→ **WHAT NEEDS TO BE DONE**
What you return must be the lines of the data that hold the word "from".

Recorded data
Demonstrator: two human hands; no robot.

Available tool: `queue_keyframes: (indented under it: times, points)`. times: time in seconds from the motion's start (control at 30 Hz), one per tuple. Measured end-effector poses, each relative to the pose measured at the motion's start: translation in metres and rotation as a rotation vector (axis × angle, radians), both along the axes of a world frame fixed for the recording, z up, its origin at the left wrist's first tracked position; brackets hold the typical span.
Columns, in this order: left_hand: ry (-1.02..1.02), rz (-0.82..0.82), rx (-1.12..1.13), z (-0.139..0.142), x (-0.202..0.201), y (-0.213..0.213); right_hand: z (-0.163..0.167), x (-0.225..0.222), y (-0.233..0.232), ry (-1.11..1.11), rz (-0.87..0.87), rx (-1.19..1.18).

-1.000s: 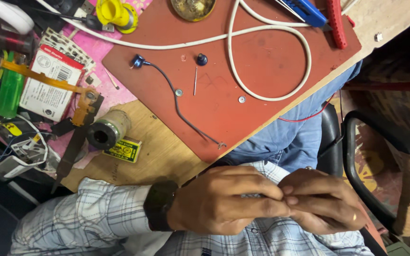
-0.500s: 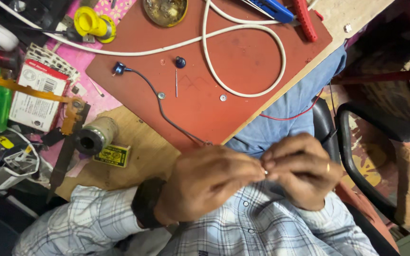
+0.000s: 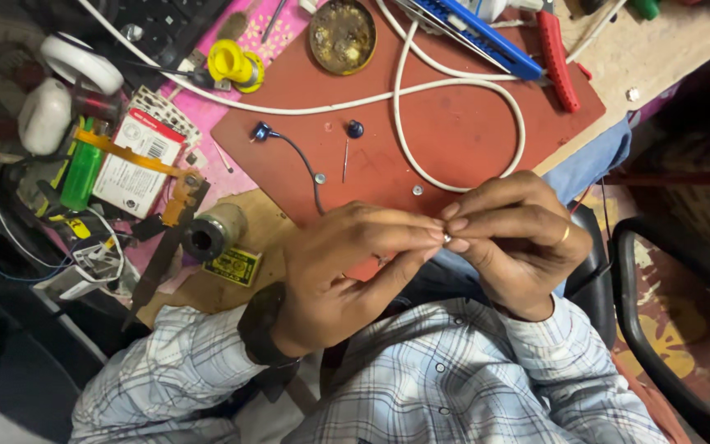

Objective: The person sits at a cluttered electronics workbench and works on a small round component, first manipulating it by hand, then using pliers to grip and adjust it. They then pick up multimeter probes and touch them to the component to test it.

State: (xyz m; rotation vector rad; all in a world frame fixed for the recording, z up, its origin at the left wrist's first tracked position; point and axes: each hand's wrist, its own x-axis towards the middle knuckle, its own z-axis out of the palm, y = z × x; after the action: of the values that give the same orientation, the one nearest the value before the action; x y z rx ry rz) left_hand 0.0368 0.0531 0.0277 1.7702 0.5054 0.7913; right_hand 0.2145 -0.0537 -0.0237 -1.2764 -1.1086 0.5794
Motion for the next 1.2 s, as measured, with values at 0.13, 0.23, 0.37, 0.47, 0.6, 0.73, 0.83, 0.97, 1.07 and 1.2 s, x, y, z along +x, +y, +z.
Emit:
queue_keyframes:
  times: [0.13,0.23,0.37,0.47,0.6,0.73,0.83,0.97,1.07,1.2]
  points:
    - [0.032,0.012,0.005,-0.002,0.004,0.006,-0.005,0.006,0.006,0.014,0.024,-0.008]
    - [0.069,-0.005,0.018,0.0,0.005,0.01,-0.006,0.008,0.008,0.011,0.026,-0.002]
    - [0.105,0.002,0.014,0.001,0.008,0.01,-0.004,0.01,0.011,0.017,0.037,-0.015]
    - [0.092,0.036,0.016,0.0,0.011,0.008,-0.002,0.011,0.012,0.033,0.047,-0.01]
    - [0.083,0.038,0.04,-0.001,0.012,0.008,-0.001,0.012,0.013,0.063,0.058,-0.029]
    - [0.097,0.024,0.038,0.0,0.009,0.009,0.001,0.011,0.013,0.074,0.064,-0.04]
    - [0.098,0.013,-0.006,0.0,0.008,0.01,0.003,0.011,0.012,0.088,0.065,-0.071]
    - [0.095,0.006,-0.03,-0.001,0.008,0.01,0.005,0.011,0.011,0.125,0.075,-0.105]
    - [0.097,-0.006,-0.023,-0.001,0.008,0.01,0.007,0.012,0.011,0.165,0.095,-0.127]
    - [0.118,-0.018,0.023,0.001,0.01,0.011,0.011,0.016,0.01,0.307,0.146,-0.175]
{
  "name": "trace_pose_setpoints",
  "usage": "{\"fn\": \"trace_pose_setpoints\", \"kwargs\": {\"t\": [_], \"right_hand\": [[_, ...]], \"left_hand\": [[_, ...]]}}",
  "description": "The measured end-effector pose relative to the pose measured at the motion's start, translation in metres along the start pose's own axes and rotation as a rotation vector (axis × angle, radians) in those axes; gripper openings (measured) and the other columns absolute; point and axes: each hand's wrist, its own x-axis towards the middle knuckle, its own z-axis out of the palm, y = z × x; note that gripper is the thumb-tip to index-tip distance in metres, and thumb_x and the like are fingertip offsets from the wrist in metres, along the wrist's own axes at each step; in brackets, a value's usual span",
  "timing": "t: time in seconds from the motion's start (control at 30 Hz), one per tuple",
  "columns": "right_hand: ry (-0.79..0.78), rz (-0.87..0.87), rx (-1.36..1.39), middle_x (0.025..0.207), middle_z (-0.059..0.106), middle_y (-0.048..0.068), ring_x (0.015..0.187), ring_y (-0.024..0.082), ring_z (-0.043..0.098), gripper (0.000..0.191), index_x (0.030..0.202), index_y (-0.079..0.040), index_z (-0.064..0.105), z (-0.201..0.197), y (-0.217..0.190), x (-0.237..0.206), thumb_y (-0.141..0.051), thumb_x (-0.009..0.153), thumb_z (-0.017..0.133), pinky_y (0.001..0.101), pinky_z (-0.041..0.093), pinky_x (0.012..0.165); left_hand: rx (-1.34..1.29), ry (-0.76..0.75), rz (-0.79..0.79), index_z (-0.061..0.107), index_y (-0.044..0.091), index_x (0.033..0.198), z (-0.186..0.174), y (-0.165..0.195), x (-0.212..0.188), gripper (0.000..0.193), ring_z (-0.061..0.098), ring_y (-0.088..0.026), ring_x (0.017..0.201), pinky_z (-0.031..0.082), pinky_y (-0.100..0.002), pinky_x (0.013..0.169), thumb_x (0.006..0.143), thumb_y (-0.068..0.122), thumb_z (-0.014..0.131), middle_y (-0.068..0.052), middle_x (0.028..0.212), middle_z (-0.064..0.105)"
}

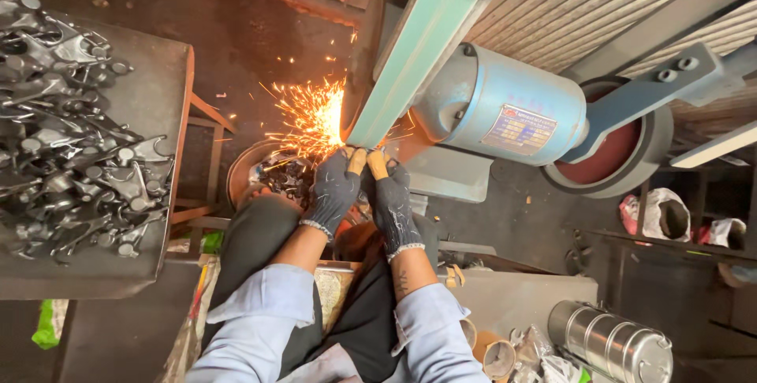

→ **SOLUTION TO THIS TASK**
Available tool: `queue_keyframes: (indented under it: times, points)`. times: time in seconds from the motion's start (control at 30 Hz), one per tuple. Measured end-effector poses, each relative to the pose measured at the motion's start: translation in metres and rotation as a rotation vector (axis × angle, radians), both along the axes of a world frame fixed for the recording, z up, its origin at the left wrist's first tracked position; brackets hold the typical span.
  "description": "The measured end-effector pose relative to the pose measured at the motion's start, translation in metres along the start pose's own axes and rotation as a rotation vector (axis × angle, radians) in those axes; gripper openings (measured) and the other columns absolute; point and axes: each hand's wrist, its own x-axis towards the middle knuckle, its own z-axis out of the palm, y = z × x; note that gripper is the thumb-tip to index-tip distance in metres, and thumb_x and the like are fingertip offsets from the wrist in metres, along the wrist's own axes at each step; in brackets, a value's usual span",
  "timing": "t: time in seconds from the motion's start (control at 30 Hz), one per tuple",

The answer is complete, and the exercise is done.